Es gab bei der Berliner Zeitung aber auch Mely Kiyak und es gibt Götz Aly sowie Annetta Kahane. Außer mir vor Freude war ich, als der Name Mely Kiyak aus der täglichen Kolumne verschwand, ich von ihren Artikeln verschont blieb. Ähnlich würde ich mich vor Freude kugeln, wenn Götz Aly und Anneta Kahane unter einem andauernden Schreibkrampf leiden würden und den Beruf, den ich bei beiden nicht für Berufung halte, wechseln müssten.

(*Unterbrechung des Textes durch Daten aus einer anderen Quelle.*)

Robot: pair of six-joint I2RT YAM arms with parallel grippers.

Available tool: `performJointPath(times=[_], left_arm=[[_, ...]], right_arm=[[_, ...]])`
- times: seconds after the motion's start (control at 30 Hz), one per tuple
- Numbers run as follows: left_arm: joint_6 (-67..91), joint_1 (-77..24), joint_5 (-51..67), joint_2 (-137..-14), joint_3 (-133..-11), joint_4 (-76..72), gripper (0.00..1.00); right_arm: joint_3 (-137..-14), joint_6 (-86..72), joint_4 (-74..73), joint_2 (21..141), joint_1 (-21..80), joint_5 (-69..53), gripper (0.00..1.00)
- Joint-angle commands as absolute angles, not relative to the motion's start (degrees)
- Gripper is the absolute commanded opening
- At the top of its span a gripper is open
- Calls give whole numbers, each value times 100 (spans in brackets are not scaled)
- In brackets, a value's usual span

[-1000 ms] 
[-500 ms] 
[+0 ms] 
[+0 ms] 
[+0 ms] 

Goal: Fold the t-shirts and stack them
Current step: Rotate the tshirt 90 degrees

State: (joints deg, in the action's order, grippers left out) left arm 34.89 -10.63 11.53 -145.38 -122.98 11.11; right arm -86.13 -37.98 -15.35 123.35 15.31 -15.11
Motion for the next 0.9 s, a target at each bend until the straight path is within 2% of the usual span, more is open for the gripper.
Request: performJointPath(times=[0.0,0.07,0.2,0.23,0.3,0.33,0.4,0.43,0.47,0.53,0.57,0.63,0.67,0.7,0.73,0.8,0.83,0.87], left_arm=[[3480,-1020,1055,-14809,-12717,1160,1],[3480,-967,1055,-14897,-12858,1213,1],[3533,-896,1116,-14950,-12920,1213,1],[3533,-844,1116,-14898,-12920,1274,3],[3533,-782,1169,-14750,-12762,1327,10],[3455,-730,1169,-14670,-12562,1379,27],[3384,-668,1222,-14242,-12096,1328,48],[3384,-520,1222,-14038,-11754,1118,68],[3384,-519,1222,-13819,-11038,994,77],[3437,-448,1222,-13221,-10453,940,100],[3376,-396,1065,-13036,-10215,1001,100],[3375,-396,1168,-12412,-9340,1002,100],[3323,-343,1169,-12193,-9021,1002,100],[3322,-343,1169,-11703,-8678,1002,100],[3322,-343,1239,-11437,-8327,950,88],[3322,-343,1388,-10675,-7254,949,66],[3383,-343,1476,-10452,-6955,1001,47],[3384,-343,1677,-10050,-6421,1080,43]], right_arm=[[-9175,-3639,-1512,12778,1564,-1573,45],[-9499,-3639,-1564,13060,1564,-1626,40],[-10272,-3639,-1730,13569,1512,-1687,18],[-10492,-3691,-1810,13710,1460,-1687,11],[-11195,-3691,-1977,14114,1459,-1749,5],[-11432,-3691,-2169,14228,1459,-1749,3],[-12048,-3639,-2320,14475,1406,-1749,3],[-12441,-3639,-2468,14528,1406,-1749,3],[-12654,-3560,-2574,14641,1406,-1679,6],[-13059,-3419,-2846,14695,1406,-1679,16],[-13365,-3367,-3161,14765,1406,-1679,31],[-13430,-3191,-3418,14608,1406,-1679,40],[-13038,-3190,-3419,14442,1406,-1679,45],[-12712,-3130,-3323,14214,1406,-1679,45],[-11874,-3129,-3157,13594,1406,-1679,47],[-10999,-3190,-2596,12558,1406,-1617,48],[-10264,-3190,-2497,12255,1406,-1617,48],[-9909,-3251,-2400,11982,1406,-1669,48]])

Mit Leserbriefen versuchte ich, meine Ansichten über die Schreibe von Götz Aly und Anneta Kiyak in die „Berliner Zeitung“ zu transportieren. Nie, niemals ist es mir gelungen, alle meine Emails und SMS wurden im, denke ich mal, Papierkorb begraben. Gedruckt fand ich immer nur gewaltige Zustimmung für das Trio. Ich lernte schnell, Leserbriefe zu schreiben hat nur Erfolg, wenn ich Robbe spiele. Robben klatschen unaufhörlich mit den Flossen und grunzen zustimmend. Robbe sein ist aber wider meine Natur, deshalb verfasse ich keine Leserbriefe mehr.

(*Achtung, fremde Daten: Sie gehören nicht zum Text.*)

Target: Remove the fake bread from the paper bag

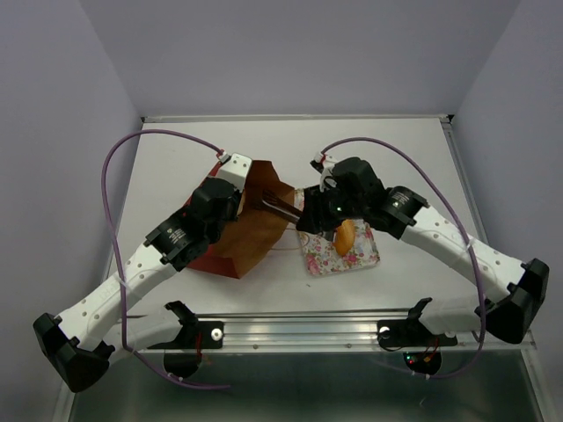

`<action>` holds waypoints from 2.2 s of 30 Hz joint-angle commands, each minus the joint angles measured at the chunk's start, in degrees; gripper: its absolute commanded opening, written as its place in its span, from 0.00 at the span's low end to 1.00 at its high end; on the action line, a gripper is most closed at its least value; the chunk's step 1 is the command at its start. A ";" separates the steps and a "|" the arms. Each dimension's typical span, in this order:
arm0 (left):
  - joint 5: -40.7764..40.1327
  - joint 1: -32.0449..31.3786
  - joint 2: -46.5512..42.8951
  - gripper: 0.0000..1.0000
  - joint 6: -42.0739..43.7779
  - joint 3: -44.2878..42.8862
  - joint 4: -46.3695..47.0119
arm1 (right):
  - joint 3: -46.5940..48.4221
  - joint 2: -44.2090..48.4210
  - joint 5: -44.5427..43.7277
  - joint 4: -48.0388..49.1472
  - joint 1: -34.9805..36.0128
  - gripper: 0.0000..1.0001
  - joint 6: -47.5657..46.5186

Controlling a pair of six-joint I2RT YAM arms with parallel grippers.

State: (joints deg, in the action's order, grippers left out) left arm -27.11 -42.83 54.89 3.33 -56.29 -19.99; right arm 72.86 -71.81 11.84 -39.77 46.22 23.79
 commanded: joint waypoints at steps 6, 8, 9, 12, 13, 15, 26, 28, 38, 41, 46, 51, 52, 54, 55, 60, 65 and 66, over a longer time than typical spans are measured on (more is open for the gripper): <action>0.75 -0.68 -0.14 0.00 -0.43 -1.54 3.38 | 2.19 -11.84 0.73 15.60 0.37 0.58 2.40; 0.31 -0.77 -0.05 0.00 -0.61 -1.54 3.38 | 3.94 -13.79 0.91 15.77 0.37 0.61 2.92; 0.39 -0.77 -0.14 0.00 -0.52 -1.63 3.38 | 4.30 -14.58 0.91 15.77 0.37 0.64 3.19; 0.75 -0.85 -0.40 0.00 -0.52 -1.54 3.64 | 5.36 -17.65 1.52 17.00 0.37 0.66 3.89; 0.75 -0.85 -0.49 0.00 -0.52 -1.54 3.64 | 5.54 -18.18 1.96 17.96 0.37 0.66 4.33; 0.66 -0.94 -0.58 0.00 -0.61 -1.54 3.55 | 5.63 -19.24 1.70 18.67 0.37 0.66 5.91; 1.36 -1.29 -0.84 0.00 -0.70 -1.54 3.91 | 5.97 -23.46 1.52 23.42 0.37 0.64 11.28; 1.54 -1.29 -0.84 0.00 -0.70 -1.54 3.99 | 6.33 -24.86 2.13 24.29 0.37 0.64 11.80; 0.31 -1.38 -1.19 0.00 -1.22 -1.45 4.26 | 6.07 -21.90 2.32 25.27 0.37 0.30 11.02; -1.09 -1.38 -0.84 0.00 -1.31 -1.45 4.26 | 4.31 -16.99 0.74 25.00 0.37 0.28 9.79; -3.03 -1.47 -0.49 0.00 -1.40 -0.31 4.78 | 1.85 -7.66 -1.81 21.41 0.37 0.23 7.06; -3.30 -1.47 -0.31 0.00 -1.66 -0.49 5.39 | 1.32 -0.18 -4.19 13.15 -0.24 0.22 6.88; -3.47 -1.47 -0.23 0.00 -1.66 -0.31 5.49 | 1.32 1.92 -4.28 12.01 -0.25 0.22 6.71; -4.00 -1.47 -0.05 0.00 -1.49 -0.22 5.31 | 1.84 3.86 -6.20 7.36 -0.77 0.21 6.18; -4.35 -1.47 0.30 0.00 -1.57 -0.40 5.05 | 3.15 4.65 -6.91 5.60 -0.78 0.21 5.48; -4.61 -1.56 1.09 0.00 -1.66 -0.57 4.70 | 8.43 10.46 -10.69 -6.71 -1.30 0.19 5.12; -4.18 -1.56 0.74 0.00 -1.84 -0.49 4.96 | 12.30 15.03 -15.35 -14.63 -1.30 0.07 7.85; -4.18 -1.56 0.83 0.00 -1.75 -0.57 5.13 | 12.39 15.73 -15.53 -15.51 -1.30 0.07 8.02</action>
State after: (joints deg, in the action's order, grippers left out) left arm -30.00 -44.21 56.25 2.09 -56.27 -17.82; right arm 81.62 -59.35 0.25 -49.47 45.34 30.72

Heute bekam ich eine Kolumne von Anneta Kahane serviert. Kein so schöner Start in den Morgen, neugierig überfliege ich ihr mit „Staatliches Misstrauen“ getiteltes Werk. Die Gute kämpft, wie meistens, gegen Nazis, Rassisten und andere üble Zeitgenossen. Diesmal fand sie heraus, seit 1990 sind 184 Menschen durch Nazis ermordet worden. Vorstellen kann ich mir diese hohe Zahl zwar nicht, aber lassen wir’s gelten. Frau Kahane waren die 184 Ermordeten zu wenig. So musste ein Auftrag der Landeskriminalämter zur Aufstockung der Opferzahlen herhalten. In 649 Mordfällen wird von den Ämtern untersucht, ob die Taten nicht ein rechtsradikales Motiv haben könnten. Es steht nichts fest, es wird untersucht, es könnten 0 bis 649 rechtsradikale Morde sein, warten wir die Ergebnisse der Polizei ab. Anneta Kahane hat das Ergebnis der Untersuchung vorweggenommen, sie kommt auf über 800 Menschen, die durch rechtsextreme Täter ermordet wurden, und zieht die Schlussfolgerung: „Mord und Totschlag durch Nazis in dieser Dimension?“

Wer so polemisiert, der trifft die Nazis nicht, der gibt ihnen, meine ich, eine Argumentationshilfe. Jeder Nazi kann den Artikel vorweisen und sagen, hier schaut einmal, was die für einen Stuss schreibt. Deshalb mag ich die Alys und Kahanes nicht, sie schreiben für meinen Geschmack zu polemisch, eben sauschlechte Kolumnen.